Le dollar officiel est à 4 pesos 70, le dollar officieux – le de plus en plus fameux dollar blue – autour des 6 pesos 20. Le calcul est vite fait et c'est sans trop se faire prier qu'on a suivi Danielle dans une petite officine à deux blocs de chez elle.
La demoiselle qui nous a ouvert la porte à peine on avait appuyé sur la sonnette nous a précédé avec un grand sourire et s'est glissée derrière un comptoir en contreplaqué. Danielle prend les opérations en mains:
– Oui, j'ai appelé tout à l'heure: ça serait pour deux mille. Deux mille, c'est bien ça?
– Oui oui.
– Deux mille. C'est possible?
– Bien entendu: suivez-moi.
On passe une porte en verre que notre banquière improvisée ne prend même pas la peine de refermer et on se retrouve dans une pièce des plus dépouillées au milieu de laquelle trône un bureau entouré de trois fauteuils en cuir sur lesquels nous prenons place, enfin, non, pas Celia: elle préfère rester debout à cause de Lucie qui pend à son ventre et qui risque de faire entendre avec vigueur son profond désaccord. C'est qu'elle a du caractère, la petite.
Je pose nos deux liasses de mille sur la table, la demoiselle les compte, tapote sur sa calculatrice et nous annonce que ça va nous faire 12'480 pesos.
– Ça va comme ça?
– Tout à fait.
Elle pose les liasses dans un passe-plat miniature bricolé dans un coin de la pièce et la caissette avec nos dollars disparait dans les hauteurs.
– Ah, nos sous sont partis... Bon, merci, on s'en va, bonne fin de journée! Non, c'est pour rire. Comment ça s'appelle, ce truc? Un bancomat?
– D'une certaine manière, oui.
Trente secondes plus tard, nos pesos arrivent.
– Des tas de mille?
– De cinq mille, ça ira.
La fille se met à les compter devant nous et nous, on compte avec elle. Vu que tout a l'air parfaitement en ordre, on empoche les liasses, la moitié chez Celia, l'autre moitié chez moi, et on jette un coup d'oeil au vague ticket que notre banquière nous tend: un bout du rouleau de sa calculatrice. C'est donnant donnant: je vous demande pas vos papiers, mais vous oubliez la moindre ébauche de réclamation.

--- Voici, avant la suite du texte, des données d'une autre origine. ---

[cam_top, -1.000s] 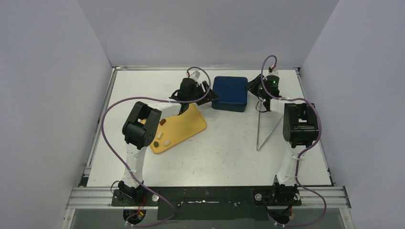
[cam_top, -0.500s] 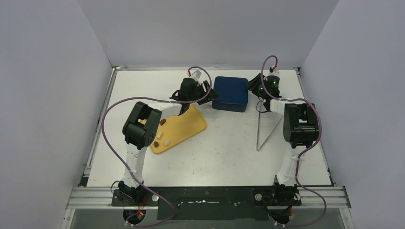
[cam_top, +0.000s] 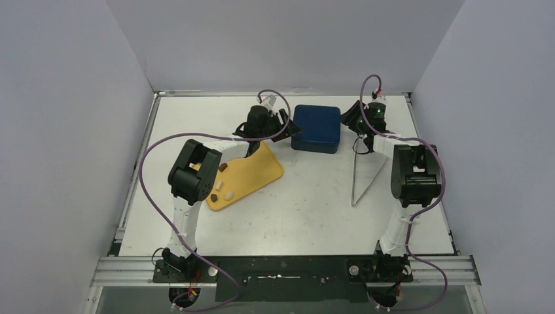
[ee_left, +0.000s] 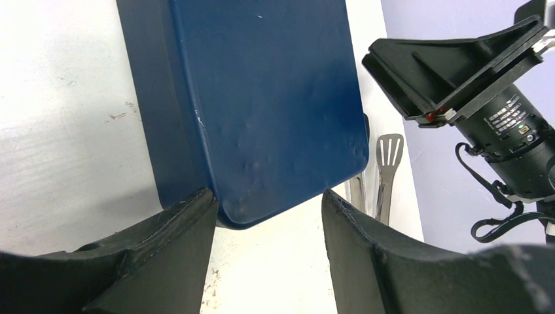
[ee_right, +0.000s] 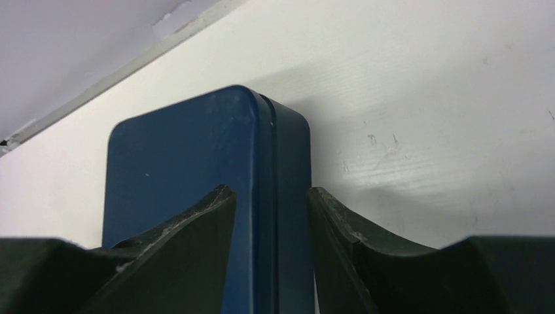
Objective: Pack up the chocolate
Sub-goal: Move the packing box to the center of the board.
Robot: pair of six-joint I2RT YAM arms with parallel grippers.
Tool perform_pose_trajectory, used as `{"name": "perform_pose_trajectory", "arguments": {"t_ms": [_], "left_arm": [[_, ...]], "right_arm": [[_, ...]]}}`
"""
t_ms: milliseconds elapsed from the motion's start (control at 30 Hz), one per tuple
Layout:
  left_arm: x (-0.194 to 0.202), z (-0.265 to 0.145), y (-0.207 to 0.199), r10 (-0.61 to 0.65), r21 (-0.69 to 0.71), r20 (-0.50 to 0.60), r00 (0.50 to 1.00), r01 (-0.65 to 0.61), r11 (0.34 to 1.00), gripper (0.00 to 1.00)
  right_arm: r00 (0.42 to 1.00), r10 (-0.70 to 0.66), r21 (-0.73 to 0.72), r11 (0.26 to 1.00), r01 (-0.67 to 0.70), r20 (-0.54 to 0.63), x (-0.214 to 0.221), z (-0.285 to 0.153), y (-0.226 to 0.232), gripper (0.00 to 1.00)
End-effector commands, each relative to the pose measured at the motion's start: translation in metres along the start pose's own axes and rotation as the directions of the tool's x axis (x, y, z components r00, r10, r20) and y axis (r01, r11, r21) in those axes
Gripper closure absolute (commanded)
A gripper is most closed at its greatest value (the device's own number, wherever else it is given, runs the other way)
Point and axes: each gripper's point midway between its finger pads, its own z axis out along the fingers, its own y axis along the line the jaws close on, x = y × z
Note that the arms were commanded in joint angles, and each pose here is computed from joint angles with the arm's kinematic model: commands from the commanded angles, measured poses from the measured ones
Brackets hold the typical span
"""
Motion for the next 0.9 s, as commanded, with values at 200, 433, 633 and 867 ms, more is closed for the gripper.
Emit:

– Et t'as jamais eu de problèmes?
– Non non, du tout, ça fait des mois que je fais ça et ils ont jamais essayé de me blouser. Et puis, pendant que j'y pense, un petit truc qu'on m'a donné au dernier rendez-vous des Suisses de Buenos Aires: votre billet d'avion, il faut surtout pas l'acheter sur internet. Allez dans une agence et payez cash en pesos! Le change, pour eux, c'est le change officiel. Alors, vous voyez, ça fait pas photo!